→ **EXERCISE DIRECTIONS**
The lines you return must be all those in the data that hold the string "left".
* * * * * * * * *
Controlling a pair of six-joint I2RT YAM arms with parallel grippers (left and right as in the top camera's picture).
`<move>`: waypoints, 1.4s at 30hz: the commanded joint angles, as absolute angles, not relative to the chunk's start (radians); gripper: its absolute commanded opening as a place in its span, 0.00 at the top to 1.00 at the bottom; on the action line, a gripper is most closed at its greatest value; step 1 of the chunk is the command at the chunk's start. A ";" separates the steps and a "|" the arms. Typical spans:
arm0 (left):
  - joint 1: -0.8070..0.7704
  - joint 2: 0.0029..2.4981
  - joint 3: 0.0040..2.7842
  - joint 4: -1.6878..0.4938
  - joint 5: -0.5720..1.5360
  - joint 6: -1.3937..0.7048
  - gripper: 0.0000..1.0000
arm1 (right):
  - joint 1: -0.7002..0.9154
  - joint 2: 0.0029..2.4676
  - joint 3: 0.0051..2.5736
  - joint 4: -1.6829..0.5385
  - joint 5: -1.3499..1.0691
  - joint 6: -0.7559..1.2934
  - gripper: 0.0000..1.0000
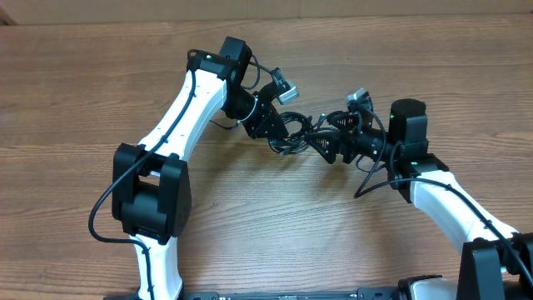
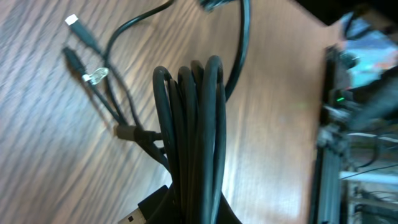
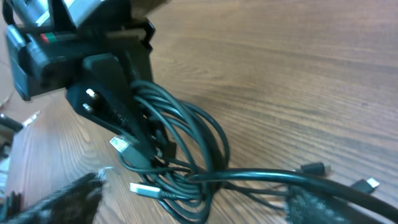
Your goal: Untangle cables
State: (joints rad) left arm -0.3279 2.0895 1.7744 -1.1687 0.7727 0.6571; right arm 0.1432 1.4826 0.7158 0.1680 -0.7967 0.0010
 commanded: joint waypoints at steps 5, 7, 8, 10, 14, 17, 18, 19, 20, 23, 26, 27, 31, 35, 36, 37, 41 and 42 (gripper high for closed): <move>-0.346 2.064 1.791 -1.116 0.779 0.588 0.96 | 0.148 1.489 0.708 0.215 -0.576 0.643 0.33; -0.354 2.064 1.791 -1.110 0.794 0.587 0.96 | 0.156 1.489 0.708 0.216 -0.516 0.793 0.28; -0.359 2.064 1.791 -1.108 0.794 0.587 0.96 | 0.164 1.490 0.708 0.217 -0.489 0.861 0.28; -0.368 2.064 1.791 -1.103 0.794 0.587 0.96 | 0.186 1.493 0.708 0.218 -0.445 0.961 0.34; -0.383 2.064 1.791 -1.100 0.801 0.579 0.96 | 0.241 1.502 0.708 0.223 -0.369 1.109 0.60; -0.395 2.064 1.791 -1.089 0.797 0.560 0.96 | 0.267 1.502 0.708 0.260 -0.373 1.155 0.95; -0.398 2.064 1.791 -1.083 0.784 0.559 0.96 | 0.268 1.502 0.708 0.295 -0.394 1.148 0.96; -0.400 2.064 1.791 -1.073 0.752 0.543 0.96 | 0.268 1.502 0.708 0.336 -0.424 1.135 0.96; -0.402 2.065 1.790 -1.058 0.699 0.512 0.96 | 0.262 1.499 0.708 0.385 -0.459 1.117 0.96; -0.402 2.068 1.790 -0.984 0.449 0.332 0.96 | 0.227 1.476 0.708 0.497 -0.545 1.117 0.96; -0.397 2.069 1.790 -0.893 0.138 0.047 0.96 | 0.184 1.440 0.708 0.527 -0.579 1.101 0.96; -0.394 2.069 1.790 -0.868 0.034 -0.070 0.96 | 0.171 1.429 0.708 0.508 -0.579 1.090 0.96; -0.379 2.069 1.790 -0.828 -0.071 -0.347 0.96 | 0.141 1.410 0.708 0.348 -0.562 1.065 0.96; -0.364 2.069 1.790 -0.777 0.128 -0.381 0.96 | 0.141 1.410 0.708 0.110 -0.503 1.040 0.73; -0.358 2.069 1.790 -0.755 0.231 -0.381 0.96 | 0.141 1.410 0.708 0.069 -0.503 0.980 0.54; -0.352 2.069 1.790 -0.739 0.316 -0.376 0.96 | 0.141 1.410 0.708 0.044 -0.504 0.919 0.35; -0.314 2.069 1.790 -0.696 0.731 -0.175 0.96 | 0.135 1.409 0.708 -0.043 -0.519 0.618 0.00; -0.302 2.069 1.790 -0.700 0.810 -0.110 0.96 | 0.125 1.407 0.708 -0.052 -0.541 0.560 0.00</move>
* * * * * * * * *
→ **RESPONSE TO THIS TASK**
Controlling a pair of six-joint I2RT YAM arms with parallel grippers (left and right as in the top camera's picture).
arm0 (left):
State: (joints rad) left arm -0.3279 2.0895 1.7744 -1.1687 0.7727 0.6571; right arm 0.1432 1.4826 0.7158 0.1680 -0.7967 0.0010

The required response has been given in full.